- [TASK TO COMPLETE]:
Your copy should match the records exactly, except that it contains no pictures.

Dataset items
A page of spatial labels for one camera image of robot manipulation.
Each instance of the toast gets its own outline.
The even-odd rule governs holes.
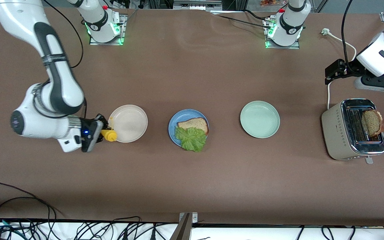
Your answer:
[[[375,110],[365,111],[362,118],[367,127],[367,132],[370,137],[375,137],[384,131],[383,117],[380,112]]]
[[[205,135],[208,135],[208,124],[204,118],[197,117],[192,118],[184,122],[178,122],[177,126],[179,128],[188,129],[195,127],[197,129],[202,129],[205,132]]]

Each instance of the light green plate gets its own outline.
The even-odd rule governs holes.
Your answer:
[[[263,101],[250,102],[241,111],[241,125],[255,138],[268,138],[279,128],[278,111]]]

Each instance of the lettuce leaf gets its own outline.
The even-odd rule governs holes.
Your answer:
[[[202,129],[176,127],[175,136],[181,141],[183,149],[194,152],[201,152],[204,148],[206,135]]]

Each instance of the yellow cap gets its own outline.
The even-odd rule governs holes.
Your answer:
[[[100,133],[107,141],[113,142],[116,140],[116,132],[113,130],[102,130]]]

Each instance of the plate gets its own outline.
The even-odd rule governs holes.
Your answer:
[[[109,126],[116,132],[116,140],[131,143],[141,138],[148,128],[148,116],[136,105],[117,108],[109,117]]]
[[[192,118],[202,117],[205,119],[208,125],[208,129],[210,129],[207,118],[199,111],[194,109],[184,109],[182,111],[177,112],[171,118],[170,123],[168,124],[168,134],[170,135],[171,140],[177,145],[181,146],[181,141],[176,138],[175,132],[178,122],[184,122]]]
[[[279,129],[278,111],[263,101],[250,102],[242,108],[242,128],[255,138],[268,138]]]

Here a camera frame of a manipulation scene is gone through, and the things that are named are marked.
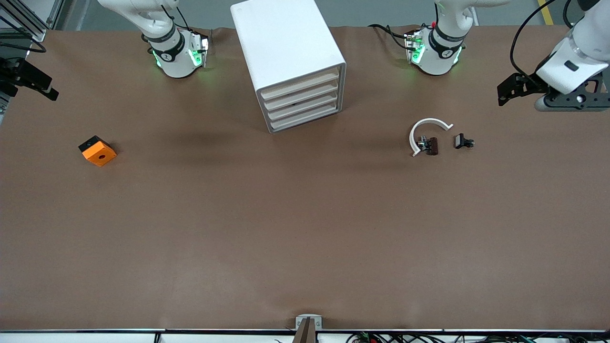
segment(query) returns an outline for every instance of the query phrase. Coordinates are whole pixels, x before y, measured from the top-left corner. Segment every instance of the black clip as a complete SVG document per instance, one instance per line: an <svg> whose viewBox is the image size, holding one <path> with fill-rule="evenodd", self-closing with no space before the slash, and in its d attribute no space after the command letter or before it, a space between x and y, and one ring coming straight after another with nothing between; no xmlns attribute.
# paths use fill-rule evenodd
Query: black clip
<svg viewBox="0 0 610 343"><path fill-rule="evenodd" d="M520 73L510 75L498 85L498 105L504 106L510 99L534 93L547 93L548 85L538 75L529 77Z"/></svg>
<svg viewBox="0 0 610 343"><path fill-rule="evenodd" d="M427 139L426 136L423 135L420 137L417 145L428 155L436 156L439 154L439 143L436 137L430 137L430 139Z"/></svg>
<svg viewBox="0 0 610 343"><path fill-rule="evenodd" d="M464 138L464 134L459 134L456 136L456 149L462 148L463 146L467 148L472 148L475 146L475 141L473 139Z"/></svg>

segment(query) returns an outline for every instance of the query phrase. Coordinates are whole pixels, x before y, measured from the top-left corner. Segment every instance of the metal bracket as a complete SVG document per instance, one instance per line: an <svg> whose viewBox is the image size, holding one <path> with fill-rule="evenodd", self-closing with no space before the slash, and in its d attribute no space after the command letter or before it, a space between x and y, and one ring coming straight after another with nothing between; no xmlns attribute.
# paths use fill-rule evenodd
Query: metal bracket
<svg viewBox="0 0 610 343"><path fill-rule="evenodd" d="M322 316L302 314L295 319L296 334L292 343L315 343L316 331L322 329Z"/></svg>
<svg viewBox="0 0 610 343"><path fill-rule="evenodd" d="M593 92L587 90L589 84L593 85ZM600 112L610 108L610 94L604 90L603 75L599 73L569 94L550 88L545 96L536 101L534 107L541 112Z"/></svg>
<svg viewBox="0 0 610 343"><path fill-rule="evenodd" d="M510 75L498 85L498 105L504 106L510 99L533 93L547 93L548 85L538 75L528 78L520 73Z"/></svg>
<svg viewBox="0 0 610 343"><path fill-rule="evenodd" d="M322 330L322 316L319 314L302 314L300 316L297 316L295 319L295 329L298 330L299 326L301 326L303 321L307 318L311 318L314 320L314 327L316 331Z"/></svg>

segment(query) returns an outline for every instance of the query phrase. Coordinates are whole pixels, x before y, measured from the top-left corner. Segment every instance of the black small object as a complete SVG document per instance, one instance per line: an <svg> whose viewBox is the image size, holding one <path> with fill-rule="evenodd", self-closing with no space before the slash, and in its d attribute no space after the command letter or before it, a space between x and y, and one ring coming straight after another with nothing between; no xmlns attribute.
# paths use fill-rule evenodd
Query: black small object
<svg viewBox="0 0 610 343"><path fill-rule="evenodd" d="M475 141L473 139L464 138L464 134L459 134L456 136L456 149L462 148L463 146L467 148L472 148L475 146Z"/></svg>
<svg viewBox="0 0 610 343"><path fill-rule="evenodd" d="M89 149L92 145L94 145L97 142L102 142L103 144L106 144L107 146L110 146L110 144L106 143L103 139L101 139L98 136L94 135L93 137L89 138L85 143L79 145L78 149L82 153L85 150Z"/></svg>
<svg viewBox="0 0 610 343"><path fill-rule="evenodd" d="M436 137L430 137L430 139L427 139L426 136L423 135L420 137L420 141L417 142L417 145L428 155L436 156L439 154L439 141L436 139Z"/></svg>

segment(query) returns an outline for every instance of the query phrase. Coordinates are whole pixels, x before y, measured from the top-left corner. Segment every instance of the metal frame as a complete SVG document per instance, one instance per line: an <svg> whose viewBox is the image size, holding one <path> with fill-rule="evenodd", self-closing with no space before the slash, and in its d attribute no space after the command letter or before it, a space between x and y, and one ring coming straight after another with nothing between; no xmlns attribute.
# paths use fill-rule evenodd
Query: metal frame
<svg viewBox="0 0 610 343"><path fill-rule="evenodd" d="M36 42L42 42L45 39L49 26L21 0L0 0L0 8L27 30Z"/></svg>

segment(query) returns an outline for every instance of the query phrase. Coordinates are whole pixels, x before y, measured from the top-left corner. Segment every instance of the yellow floor stripe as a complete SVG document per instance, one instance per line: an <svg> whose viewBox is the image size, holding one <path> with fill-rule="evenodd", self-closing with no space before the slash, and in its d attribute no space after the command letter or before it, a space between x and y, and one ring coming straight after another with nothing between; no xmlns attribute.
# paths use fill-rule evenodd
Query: yellow floor stripe
<svg viewBox="0 0 610 343"><path fill-rule="evenodd" d="M542 6L544 5L546 1L544 0L538 0L538 5ZM544 18L544 23L546 25L553 25L553 19L551 18L551 12L548 11L548 6L546 6L545 8L542 9L542 17Z"/></svg>

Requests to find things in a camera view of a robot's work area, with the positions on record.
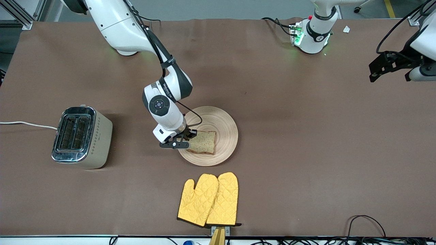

- [TASK ANSWER]:
A page of spatial labels for one camera image of robot manipulation.
Each instance of the toast gets its own outline.
The even-odd rule governs holes.
Your answer:
[[[375,110],[365,111],[362,118],[367,127],[367,132],[370,137],[375,137],[384,131],[383,117],[380,112]]]
[[[205,135],[208,135],[208,124],[204,118],[197,117],[192,118],[184,122],[178,122],[177,126],[179,128],[188,129],[195,127],[197,129],[202,129],[205,132]]]

Each instance of the light green plate gets its own outline.
The even-odd rule governs holes.
Your answer:
[[[263,101],[250,102],[241,111],[241,125],[255,138],[268,138],[279,128],[278,111]]]

Each instance of the lettuce leaf gets its own outline.
The even-odd rule governs holes.
Your answer:
[[[202,129],[176,127],[175,136],[181,141],[183,149],[194,152],[201,152],[204,148],[206,135]]]

Each instance of the yellow cap gets its own outline.
The even-odd rule governs holes.
Your answer:
[[[100,133],[107,141],[113,142],[116,140],[116,132],[113,130],[102,130]]]

Each instance of the plate gets its own outline.
The even-odd rule governs holes.
Your answer:
[[[109,126],[116,132],[116,140],[131,143],[141,138],[148,128],[148,116],[136,105],[117,108],[109,117]]]
[[[192,118],[202,117],[205,119],[208,125],[208,129],[210,129],[207,118],[199,111],[194,109],[184,109],[182,111],[177,112],[171,118],[170,123],[168,124],[168,134],[170,135],[171,140],[177,145],[181,146],[181,141],[176,138],[175,132],[178,122],[184,122]]]
[[[279,129],[278,111],[263,101],[250,102],[242,108],[242,128],[255,138],[268,138]]]

Here a camera frame of a manipulation scene is gone through, and the things that are named are marked.
segment(query) returns an outline for every instance of the query phrase. Coordinates are whole pixels, x before y, measured from the top-left corner. Segment every instance of the black clip as a complete SVG document per instance, one instance per line: an <svg> whose viewBox is the image size, holding one <path> with fill-rule="evenodd", self-closing with no space before the slash, and in its d attribute no space after the command letter or before it, a space between x and y, and one ring coming straight after another with nothing between; no xmlns attribute.
# paths use fill-rule evenodd
Query: black clip
<svg viewBox="0 0 610 343"><path fill-rule="evenodd" d="M520 73L510 75L498 85L498 105L504 106L510 99L534 93L547 93L548 85L538 75L529 77Z"/></svg>
<svg viewBox="0 0 610 343"><path fill-rule="evenodd" d="M427 139L426 136L423 135L420 137L417 145L428 155L436 156L439 154L439 143L436 137L430 137L430 139Z"/></svg>
<svg viewBox="0 0 610 343"><path fill-rule="evenodd" d="M464 138L464 134L459 134L456 136L456 149L462 148L463 146L467 148L472 148L475 146L475 141L473 139Z"/></svg>

segment(query) returns an outline for every instance of the query phrase. Coordinates are whole pixels, x before y, measured from the top-left corner. Segment every instance of the metal bracket as a complete SVG document per instance, one instance per line: an <svg> whose viewBox is the image size, holding one <path> with fill-rule="evenodd", self-closing with no space before the slash, and in its d attribute no space after the command letter or before it, a space between x and y, and one ring coming straight after another with nothing between; no xmlns attribute.
# paths use fill-rule evenodd
Query: metal bracket
<svg viewBox="0 0 610 343"><path fill-rule="evenodd" d="M322 316L302 314L295 319L296 334L292 343L315 343L316 331L322 329Z"/></svg>
<svg viewBox="0 0 610 343"><path fill-rule="evenodd" d="M593 92L587 90L589 84L593 85ZM600 112L610 108L610 94L604 90L603 75L599 73L569 94L550 88L545 96L536 101L534 107L541 112Z"/></svg>
<svg viewBox="0 0 610 343"><path fill-rule="evenodd" d="M510 75L498 85L498 105L504 106L510 99L533 93L547 93L548 85L538 75L528 78L520 73Z"/></svg>
<svg viewBox="0 0 610 343"><path fill-rule="evenodd" d="M322 330L322 316L319 314L302 314L300 316L297 316L295 319L295 329L298 330L299 326L301 326L303 321L307 318L311 318L314 320L314 327L316 331Z"/></svg>

segment(query) returns an outline for every instance of the query phrase. Coordinates are whole pixels, x before y, measured from the top-left corner. Segment every instance of the black small object as a complete SVG document per instance, one instance per line: an <svg> whose viewBox is the image size, holding one <path> with fill-rule="evenodd", self-closing with no space before the slash, and in its d attribute no space after the command letter or before it, a space between x and y, and one ring coming straight after another with nothing between; no xmlns attribute.
# paths use fill-rule evenodd
Query: black small object
<svg viewBox="0 0 610 343"><path fill-rule="evenodd" d="M475 141L473 139L464 138L464 134L459 134L456 136L456 149L462 148L463 146L467 148L472 148L475 146Z"/></svg>
<svg viewBox="0 0 610 343"><path fill-rule="evenodd" d="M89 149L92 145L94 145L97 142L102 142L103 144L106 144L107 146L110 146L110 144L106 143L103 139L101 139L98 136L94 135L93 137L89 138L85 143L79 145L78 149L82 153L85 150Z"/></svg>
<svg viewBox="0 0 610 343"><path fill-rule="evenodd" d="M436 137L430 137L430 139L427 139L426 136L423 135L420 137L420 141L417 142L417 145L428 155L436 156L439 154L439 141L436 139Z"/></svg>

segment(query) returns an outline for every instance of the query phrase. Coordinates are whole pixels, x before y, measured from the top-left corner. Segment every instance of the metal frame as a complete SVG document per instance, one instance per line: an <svg> whose viewBox is the image size, holding one <path> with fill-rule="evenodd", self-closing with no space before the slash, and in its d attribute no space after the command letter or before it, a space between x and y, and one ring coming straight after another with nothing between; no xmlns attribute.
# paths use fill-rule evenodd
Query: metal frame
<svg viewBox="0 0 610 343"><path fill-rule="evenodd" d="M36 42L42 42L45 39L49 26L21 0L0 0L0 8L27 30Z"/></svg>

segment(query) returns an outline for every instance of the query phrase. Coordinates are whole pixels, x before y, measured from the top-left corner. Segment every instance of the yellow floor stripe as a complete SVG document per instance, one instance per line: an <svg> whose viewBox is the image size, holding one <path> with fill-rule="evenodd", self-closing with no space before the slash, and in its d attribute no space after the command letter or before it, a space between x and y, and one ring coming straight after another with nothing between; no xmlns attribute.
# paths use fill-rule evenodd
Query: yellow floor stripe
<svg viewBox="0 0 610 343"><path fill-rule="evenodd" d="M542 6L544 5L546 1L544 0L538 0L538 5ZM544 18L544 23L546 25L553 25L553 19L551 18L551 12L548 11L548 6L546 6L545 8L542 9L542 17Z"/></svg>

Requests to find things in a camera view of a robot's work area, with the positions on record.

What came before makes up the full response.